• **PROBLEM TO WORK ON**: Wherever the word "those" occurs in the lines below, copy the whole line.

───── DATASET EXTRACT

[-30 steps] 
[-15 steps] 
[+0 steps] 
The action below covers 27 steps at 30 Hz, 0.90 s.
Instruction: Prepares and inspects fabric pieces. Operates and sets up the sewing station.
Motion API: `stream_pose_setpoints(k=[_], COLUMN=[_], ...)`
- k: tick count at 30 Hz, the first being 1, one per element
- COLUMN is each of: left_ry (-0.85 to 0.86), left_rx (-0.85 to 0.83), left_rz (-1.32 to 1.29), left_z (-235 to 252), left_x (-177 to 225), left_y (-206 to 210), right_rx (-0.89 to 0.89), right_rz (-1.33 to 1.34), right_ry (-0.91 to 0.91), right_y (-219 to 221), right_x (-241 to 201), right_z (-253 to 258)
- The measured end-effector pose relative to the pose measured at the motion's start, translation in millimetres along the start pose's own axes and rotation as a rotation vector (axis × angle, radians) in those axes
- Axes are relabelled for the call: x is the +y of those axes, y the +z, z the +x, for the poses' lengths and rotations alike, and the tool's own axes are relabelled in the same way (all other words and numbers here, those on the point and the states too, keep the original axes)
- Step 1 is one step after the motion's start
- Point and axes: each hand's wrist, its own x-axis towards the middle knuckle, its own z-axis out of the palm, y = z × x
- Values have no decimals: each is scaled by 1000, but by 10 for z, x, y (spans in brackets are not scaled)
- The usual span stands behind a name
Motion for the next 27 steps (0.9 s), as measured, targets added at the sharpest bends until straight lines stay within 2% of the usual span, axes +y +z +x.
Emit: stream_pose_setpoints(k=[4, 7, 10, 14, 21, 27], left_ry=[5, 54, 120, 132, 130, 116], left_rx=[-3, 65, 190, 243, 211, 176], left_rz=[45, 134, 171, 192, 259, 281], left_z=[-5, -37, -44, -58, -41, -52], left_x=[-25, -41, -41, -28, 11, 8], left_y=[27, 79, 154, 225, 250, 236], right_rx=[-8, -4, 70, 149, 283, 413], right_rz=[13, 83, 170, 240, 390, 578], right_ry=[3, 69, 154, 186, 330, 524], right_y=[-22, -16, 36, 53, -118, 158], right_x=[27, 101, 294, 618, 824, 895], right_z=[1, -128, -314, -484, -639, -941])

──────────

• **EXERCISE RESPONSE**:
- The measured end-effector pose relative to the pose measured at the motion's start, translation in millimetres along the start pose's own axes and rotation as a rotation vector (axis × angle, radians) in those axes
- Axes are relabelled for the call: x is the +y of those axes, y the +z, z the +x, for the poses' lengths and rotations alike, and the tool's own axes are relabelled in the same way (all other words and numbers here, those on the point and the states too, keep the original axes)

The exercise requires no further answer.